ROUTE
Elly will travel down through the islands that now make up England, her first stop being Stonehenge before seeing the shockingly little that is left of London. She will then travel to France to visit the Eiffel Tower, 1/3rd of which is under water. Then she’ll cross Europe to Greece, see the Parthenon then travel to Italy for a boat tour of Rome before heading to Tunisia and along what’s left of the Barbary coast towards Morocco.
She will travel down through West Africa to South Africa and visit Table Mountain, now an island. After seeking out the last remnants of Africa’s famed wildlife she will brave the journey up the east coast to Egypt.

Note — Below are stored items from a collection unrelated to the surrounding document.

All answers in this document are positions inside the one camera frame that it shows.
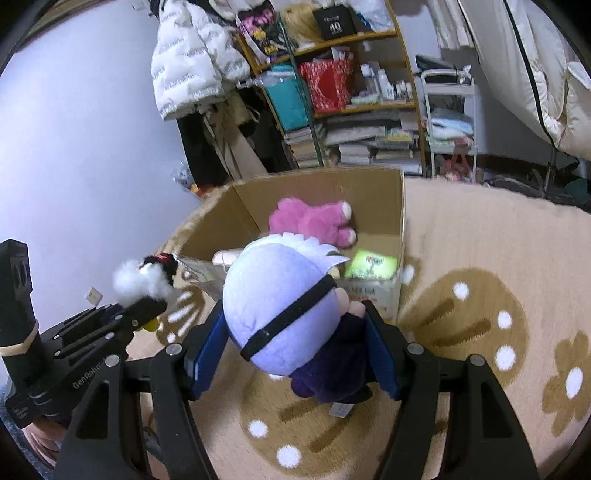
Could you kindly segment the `white fluffy penguin plush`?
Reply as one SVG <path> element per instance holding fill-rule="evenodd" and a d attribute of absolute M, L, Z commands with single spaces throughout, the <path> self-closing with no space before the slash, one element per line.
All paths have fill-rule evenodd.
<path fill-rule="evenodd" d="M 174 286 L 178 262 L 169 253 L 149 255 L 142 261 L 127 260 L 113 274 L 116 302 L 134 321 L 135 329 L 155 332 L 158 317 L 179 296 Z"/>

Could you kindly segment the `white-haired blindfolded plush doll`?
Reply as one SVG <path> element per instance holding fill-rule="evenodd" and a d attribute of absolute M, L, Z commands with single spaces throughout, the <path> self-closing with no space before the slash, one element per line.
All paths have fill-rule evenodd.
<path fill-rule="evenodd" d="M 346 263 L 335 246 L 301 234 L 249 243 L 226 273 L 222 310 L 242 358 L 287 377 L 298 397 L 346 418 L 372 397 L 366 307 L 332 271 Z"/>

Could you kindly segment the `beige deer-pattern fluffy rug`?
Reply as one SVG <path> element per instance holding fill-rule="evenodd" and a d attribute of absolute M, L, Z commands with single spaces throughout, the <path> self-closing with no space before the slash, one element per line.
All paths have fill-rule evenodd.
<path fill-rule="evenodd" d="M 392 315 L 433 353 L 483 355 L 542 477 L 586 479 L 590 446 L 590 216 L 504 189 L 355 169 L 259 179 L 206 199 L 166 242 L 208 260 L 263 235 L 280 199 L 344 200 L 361 248 L 401 259 Z M 398 404 L 387 394 L 335 419 L 226 347 L 191 407 L 222 479 L 370 479 Z"/>

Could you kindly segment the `green card packet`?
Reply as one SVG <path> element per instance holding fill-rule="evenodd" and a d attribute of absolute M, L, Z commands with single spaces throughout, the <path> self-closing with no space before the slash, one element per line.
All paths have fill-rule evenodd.
<path fill-rule="evenodd" d="M 345 277 L 369 280 L 389 280 L 398 271 L 396 257 L 382 255 L 369 250 L 356 251 L 353 260 L 346 267 Z"/>

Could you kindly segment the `brown cardboard box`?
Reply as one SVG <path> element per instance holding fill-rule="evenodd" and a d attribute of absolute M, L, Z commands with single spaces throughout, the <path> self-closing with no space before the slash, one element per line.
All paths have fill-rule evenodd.
<path fill-rule="evenodd" d="M 301 233 L 348 257 L 360 251 L 404 264 L 405 181 L 397 169 L 318 168 L 259 177 L 209 195 L 169 246 L 211 261 L 271 233 Z"/>

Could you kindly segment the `pink plush toy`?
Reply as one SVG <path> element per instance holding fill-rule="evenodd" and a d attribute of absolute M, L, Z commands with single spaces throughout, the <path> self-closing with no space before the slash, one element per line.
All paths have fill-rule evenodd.
<path fill-rule="evenodd" d="M 352 216 L 353 209 L 346 201 L 311 206 L 301 199 L 283 198 L 270 214 L 269 232 L 301 234 L 346 249 L 356 243 L 356 231 L 349 224 Z"/>

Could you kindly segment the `stack of books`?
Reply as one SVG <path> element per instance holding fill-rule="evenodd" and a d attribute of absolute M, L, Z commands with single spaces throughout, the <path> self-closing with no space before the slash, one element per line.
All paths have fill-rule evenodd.
<path fill-rule="evenodd" d="M 411 176 L 423 174 L 424 148 L 412 110 L 329 115 L 314 126 L 287 132 L 283 141 L 300 169 L 377 166 Z"/>

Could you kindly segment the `white puffer jacket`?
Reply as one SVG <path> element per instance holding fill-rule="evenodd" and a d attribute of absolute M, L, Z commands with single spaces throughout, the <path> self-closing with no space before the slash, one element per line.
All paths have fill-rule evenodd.
<path fill-rule="evenodd" d="M 150 73 L 162 120 L 178 120 L 221 102 L 250 67 L 228 30 L 188 1 L 158 3 Z"/>

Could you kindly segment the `white utility cart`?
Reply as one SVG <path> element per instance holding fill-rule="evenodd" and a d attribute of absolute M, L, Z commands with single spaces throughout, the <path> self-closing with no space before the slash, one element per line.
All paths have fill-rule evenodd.
<path fill-rule="evenodd" d="M 419 79 L 431 176 L 474 183 L 478 134 L 472 67 L 428 69 Z"/>

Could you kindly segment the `red patterned gift bag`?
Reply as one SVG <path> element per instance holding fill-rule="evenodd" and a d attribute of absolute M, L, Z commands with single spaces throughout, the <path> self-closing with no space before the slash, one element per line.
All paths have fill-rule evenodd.
<path fill-rule="evenodd" d="M 315 113 L 341 111 L 353 93 L 355 64 L 351 59 L 315 60 L 300 65 L 301 78 L 308 86 Z"/>

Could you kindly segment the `wooden bookshelf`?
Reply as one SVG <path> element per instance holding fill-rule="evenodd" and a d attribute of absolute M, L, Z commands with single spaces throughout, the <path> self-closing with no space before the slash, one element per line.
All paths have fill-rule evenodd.
<path fill-rule="evenodd" d="M 334 5 L 349 8 L 358 30 L 355 35 L 334 40 L 322 39 L 312 12 Z M 252 69 L 253 82 L 262 89 L 264 99 L 270 105 L 286 150 L 283 136 L 287 132 L 281 128 L 264 87 L 266 72 L 280 64 L 294 68 L 310 127 L 329 115 L 381 109 L 414 111 L 418 117 L 424 148 L 422 175 L 425 174 L 425 134 L 421 102 L 416 92 L 410 56 L 390 2 L 240 1 L 235 5 L 235 25 L 238 27 L 240 48 Z M 317 114 L 311 104 L 308 86 L 301 78 L 300 65 L 315 60 L 342 59 L 351 59 L 355 64 L 351 101 L 341 111 Z M 288 151 L 287 158 L 294 165 Z"/>

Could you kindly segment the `black box marked 40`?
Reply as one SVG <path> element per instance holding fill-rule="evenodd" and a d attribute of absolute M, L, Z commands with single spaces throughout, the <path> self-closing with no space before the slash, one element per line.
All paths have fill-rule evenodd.
<path fill-rule="evenodd" d="M 318 8 L 312 12 L 322 39 L 334 40 L 350 35 L 355 35 L 358 30 L 353 22 L 352 13 L 345 5 L 334 5 Z"/>

She’ll visit the pyramids (the little one is visible at low tide), then continue to Jordan for Petra, through the Arabian desert to Muscat, from where Elly will take a ferry to Gandhinagar in India, a port that just 30 years earlier was hundreds of miles inland.

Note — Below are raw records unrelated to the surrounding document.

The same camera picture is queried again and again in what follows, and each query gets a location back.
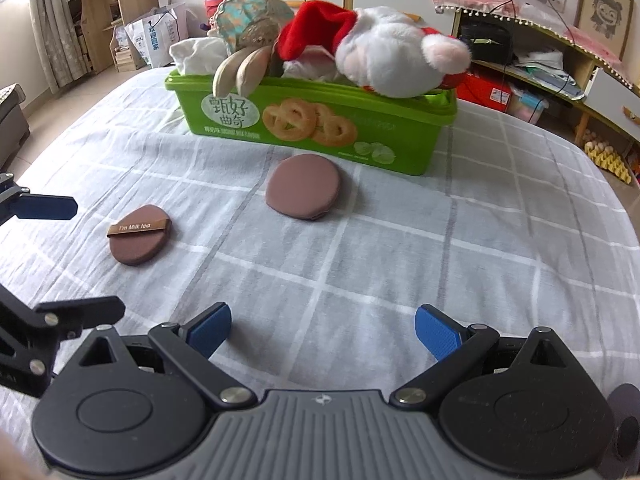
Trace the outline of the small brown powder puff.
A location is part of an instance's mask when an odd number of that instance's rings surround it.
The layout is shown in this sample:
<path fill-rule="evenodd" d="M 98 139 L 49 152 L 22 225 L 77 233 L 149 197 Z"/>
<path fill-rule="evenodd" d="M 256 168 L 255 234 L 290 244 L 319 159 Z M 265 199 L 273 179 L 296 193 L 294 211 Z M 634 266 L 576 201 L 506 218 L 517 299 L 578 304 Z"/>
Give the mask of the small brown powder puff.
<path fill-rule="evenodd" d="M 162 208 L 144 205 L 107 230 L 110 252 L 126 266 L 138 266 L 153 259 L 167 244 L 171 220 Z"/>

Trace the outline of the large brown powder puff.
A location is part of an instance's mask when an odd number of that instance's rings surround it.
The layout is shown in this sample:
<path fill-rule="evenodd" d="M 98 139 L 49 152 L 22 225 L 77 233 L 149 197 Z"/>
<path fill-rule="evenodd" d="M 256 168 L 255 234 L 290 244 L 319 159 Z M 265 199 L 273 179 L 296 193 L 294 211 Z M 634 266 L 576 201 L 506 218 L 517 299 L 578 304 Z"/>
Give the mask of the large brown powder puff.
<path fill-rule="evenodd" d="M 268 180 L 266 203 L 279 214 L 317 220 L 327 214 L 341 191 L 342 179 L 329 159 L 303 154 L 285 159 Z"/>

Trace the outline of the white cloth bundle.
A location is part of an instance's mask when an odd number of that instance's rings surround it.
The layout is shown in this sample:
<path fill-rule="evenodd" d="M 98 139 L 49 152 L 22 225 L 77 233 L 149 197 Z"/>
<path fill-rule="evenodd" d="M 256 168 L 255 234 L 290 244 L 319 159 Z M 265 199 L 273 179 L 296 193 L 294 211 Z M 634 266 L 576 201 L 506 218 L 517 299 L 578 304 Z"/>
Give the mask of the white cloth bundle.
<path fill-rule="evenodd" d="M 213 75 L 228 58 L 227 46 L 218 37 L 198 37 L 172 44 L 169 55 L 174 60 L 178 73 L 186 75 Z"/>

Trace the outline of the green plastic storage bin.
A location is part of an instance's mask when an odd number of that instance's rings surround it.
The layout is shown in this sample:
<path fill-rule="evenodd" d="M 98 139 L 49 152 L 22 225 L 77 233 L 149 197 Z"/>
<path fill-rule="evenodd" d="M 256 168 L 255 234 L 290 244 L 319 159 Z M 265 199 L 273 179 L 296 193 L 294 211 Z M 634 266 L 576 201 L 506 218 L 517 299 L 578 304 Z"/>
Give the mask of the green plastic storage bin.
<path fill-rule="evenodd" d="M 211 76 L 165 79 L 194 134 L 306 150 L 420 176 L 440 129 L 457 116 L 454 90 L 383 98 L 346 84 L 267 77 L 250 96 L 213 95 Z"/>

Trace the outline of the bunny plush toy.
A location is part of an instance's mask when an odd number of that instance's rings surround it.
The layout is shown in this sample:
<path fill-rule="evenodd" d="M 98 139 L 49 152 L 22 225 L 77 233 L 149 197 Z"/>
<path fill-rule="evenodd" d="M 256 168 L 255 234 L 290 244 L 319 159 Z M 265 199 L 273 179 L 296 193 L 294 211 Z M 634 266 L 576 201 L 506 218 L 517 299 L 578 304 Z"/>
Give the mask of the bunny plush toy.
<path fill-rule="evenodd" d="M 216 69 L 212 95 L 225 98 L 232 91 L 246 98 L 269 74 L 280 32 L 294 18 L 283 0 L 224 0 L 214 15 L 218 37 L 227 57 Z"/>

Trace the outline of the Santa plush toy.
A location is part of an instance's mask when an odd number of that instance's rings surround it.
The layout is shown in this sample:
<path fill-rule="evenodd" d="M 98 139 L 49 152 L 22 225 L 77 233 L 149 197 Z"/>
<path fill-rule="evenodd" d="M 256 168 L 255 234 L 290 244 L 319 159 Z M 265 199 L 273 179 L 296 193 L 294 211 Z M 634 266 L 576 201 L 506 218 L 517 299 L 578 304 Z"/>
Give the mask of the Santa plush toy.
<path fill-rule="evenodd" d="M 303 3 L 277 41 L 284 62 L 311 47 L 327 50 L 356 86 L 392 99 L 457 87 L 472 60 L 461 40 L 388 6 L 346 10 L 322 0 Z"/>

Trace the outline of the grey checked bed sheet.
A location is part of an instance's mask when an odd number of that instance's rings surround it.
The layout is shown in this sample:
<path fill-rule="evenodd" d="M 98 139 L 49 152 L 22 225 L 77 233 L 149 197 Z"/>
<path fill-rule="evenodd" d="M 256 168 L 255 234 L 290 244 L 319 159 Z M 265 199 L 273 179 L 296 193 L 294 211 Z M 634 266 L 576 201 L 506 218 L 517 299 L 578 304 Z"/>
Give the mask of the grey checked bed sheet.
<path fill-rule="evenodd" d="M 1 281 L 25 304 L 115 295 L 118 330 L 142 334 L 223 301 L 233 328 L 215 363 L 256 391 L 392 391 L 431 365 L 421 304 L 508 336 L 549 326 L 601 390 L 638 382 L 638 237 L 570 142 L 461 104 L 423 176 L 342 160 L 335 207 L 306 222 L 265 201 L 290 150 L 196 136 L 165 79 L 122 84 L 24 174 L 79 206 L 2 226 Z M 126 266 L 107 230 L 144 205 L 170 237 Z"/>

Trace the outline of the white paper shopping bag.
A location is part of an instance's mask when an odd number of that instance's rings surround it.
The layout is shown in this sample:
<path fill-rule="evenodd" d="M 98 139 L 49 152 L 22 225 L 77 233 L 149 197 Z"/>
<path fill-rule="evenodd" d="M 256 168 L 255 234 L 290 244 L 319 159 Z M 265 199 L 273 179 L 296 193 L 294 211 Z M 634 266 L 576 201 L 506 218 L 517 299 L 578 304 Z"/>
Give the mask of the white paper shopping bag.
<path fill-rule="evenodd" d="M 169 49 L 189 37 L 183 3 L 154 8 L 125 25 L 128 39 L 151 68 L 172 63 Z"/>

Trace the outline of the wooden desk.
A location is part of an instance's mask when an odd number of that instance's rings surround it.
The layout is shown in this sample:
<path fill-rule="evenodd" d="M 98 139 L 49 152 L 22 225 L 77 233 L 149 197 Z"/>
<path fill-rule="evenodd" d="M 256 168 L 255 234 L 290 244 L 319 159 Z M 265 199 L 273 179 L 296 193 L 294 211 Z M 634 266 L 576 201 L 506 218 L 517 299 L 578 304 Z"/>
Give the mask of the wooden desk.
<path fill-rule="evenodd" d="M 114 64 L 110 47 L 114 29 L 158 6 L 158 0 L 68 0 L 68 3 L 79 4 L 81 37 L 94 74 Z"/>

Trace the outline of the yellow egg tray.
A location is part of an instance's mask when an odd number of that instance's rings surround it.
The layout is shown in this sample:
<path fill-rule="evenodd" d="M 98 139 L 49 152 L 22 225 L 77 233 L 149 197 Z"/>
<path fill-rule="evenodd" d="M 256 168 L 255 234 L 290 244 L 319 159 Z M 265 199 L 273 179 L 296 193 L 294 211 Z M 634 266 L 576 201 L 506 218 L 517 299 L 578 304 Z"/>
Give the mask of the yellow egg tray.
<path fill-rule="evenodd" d="M 631 173 L 627 169 L 622 156 L 614 150 L 611 144 L 591 140 L 585 144 L 584 152 L 596 166 L 614 174 L 618 180 L 631 184 Z"/>

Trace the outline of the red cardboard box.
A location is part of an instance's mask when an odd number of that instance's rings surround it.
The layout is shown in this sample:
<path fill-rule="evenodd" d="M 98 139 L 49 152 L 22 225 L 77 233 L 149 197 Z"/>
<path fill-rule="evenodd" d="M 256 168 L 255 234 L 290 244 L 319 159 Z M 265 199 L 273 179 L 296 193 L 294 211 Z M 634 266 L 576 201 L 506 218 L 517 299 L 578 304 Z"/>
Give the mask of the red cardboard box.
<path fill-rule="evenodd" d="M 509 83 L 494 73 L 467 72 L 457 86 L 460 100 L 503 113 L 508 109 L 511 96 Z"/>

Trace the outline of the white drawer TV cabinet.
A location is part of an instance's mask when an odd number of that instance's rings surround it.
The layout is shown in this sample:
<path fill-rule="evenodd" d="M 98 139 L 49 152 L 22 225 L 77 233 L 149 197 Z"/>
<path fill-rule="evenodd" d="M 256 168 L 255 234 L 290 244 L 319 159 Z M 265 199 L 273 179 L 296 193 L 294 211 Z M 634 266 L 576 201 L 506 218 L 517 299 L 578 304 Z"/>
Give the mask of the white drawer TV cabinet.
<path fill-rule="evenodd" d="M 639 137 L 639 91 L 626 81 L 622 66 L 611 66 L 565 37 L 508 18 L 437 9 L 433 0 L 352 0 L 352 6 L 390 6 L 457 38 L 462 24 L 502 26 L 512 35 L 511 62 L 473 60 L 469 72 L 494 73 L 509 83 L 512 96 L 507 112 L 526 122 L 538 122 L 551 102 L 559 100 L 579 117 L 578 140 L 591 136 L 596 122 L 632 140 Z"/>

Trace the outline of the black bag on shelf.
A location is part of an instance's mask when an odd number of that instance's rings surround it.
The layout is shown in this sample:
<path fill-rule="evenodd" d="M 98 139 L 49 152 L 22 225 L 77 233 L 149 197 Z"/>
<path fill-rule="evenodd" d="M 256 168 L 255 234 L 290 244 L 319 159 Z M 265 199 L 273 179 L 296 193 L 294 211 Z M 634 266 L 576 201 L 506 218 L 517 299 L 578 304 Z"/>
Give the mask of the black bag on shelf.
<path fill-rule="evenodd" d="M 512 60 L 512 35 L 502 26 L 485 23 L 462 24 L 458 38 L 469 47 L 474 61 L 506 65 Z"/>

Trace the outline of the pink tasselled cloth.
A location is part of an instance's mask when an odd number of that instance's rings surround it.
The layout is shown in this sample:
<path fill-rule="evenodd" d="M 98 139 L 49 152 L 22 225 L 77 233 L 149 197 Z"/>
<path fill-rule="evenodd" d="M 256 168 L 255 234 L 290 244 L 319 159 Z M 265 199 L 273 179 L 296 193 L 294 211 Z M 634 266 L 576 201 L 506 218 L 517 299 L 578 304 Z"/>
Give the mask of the pink tasselled cloth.
<path fill-rule="evenodd" d="M 564 23 L 562 15 L 554 12 L 550 6 L 546 10 L 535 6 L 527 0 L 433 0 L 434 6 L 442 10 L 469 11 L 480 16 L 508 18 L 521 24 L 535 25 L 556 36 L 573 41 L 582 50 L 595 55 L 611 66 L 620 64 L 617 54 L 608 50 L 604 43 L 592 39 L 583 30 Z"/>

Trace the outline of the framed cartoon girl picture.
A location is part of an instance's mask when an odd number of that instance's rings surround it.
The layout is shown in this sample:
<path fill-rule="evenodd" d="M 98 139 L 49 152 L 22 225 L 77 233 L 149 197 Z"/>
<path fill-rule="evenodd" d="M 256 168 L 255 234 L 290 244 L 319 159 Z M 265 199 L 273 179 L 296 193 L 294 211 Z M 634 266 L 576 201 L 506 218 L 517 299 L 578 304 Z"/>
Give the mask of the framed cartoon girl picture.
<path fill-rule="evenodd" d="M 616 58 L 627 47 L 634 0 L 578 0 L 574 25 Z"/>

India is now home to over half a billion climate refugees from Bangladesh and West Bengal. Elly will do her best to visit the Taj Majal before crossing the Himalayas — Nepal to Tibet — and down to where the Great Wall of China disappears into the sea.
After making her way down through China, Laos, Thailand and Malaysia, she’ll pass the submerged skyscrapers of Singapore as she makes the journey by ship to Australia to visit Uluru… if that’s even possible in a world in which the temperature of the Red Centre routinely tops 55°C.
She’ll then head east to the new New South Wales coast, and will take a sail boat across the Pacific to South America, hitting New Zealand and some remaining Polynesian islands along the way.
She will land in Chile and forge a path northwards to Peru, hiking the Inca Trail to Machu Picchu, long abandoned and overgrown. Elly will then travel up to Iquitos to see for herself the vast desert that once was the Amazon Rainforest.
Returning to the long spine of Andes, she’ll travel up through Central America, visiting the great pyramid of Chichén Itzá en route to New York to see what’s left of Manhattan, now submerged beneath 65 metres of relentless waves.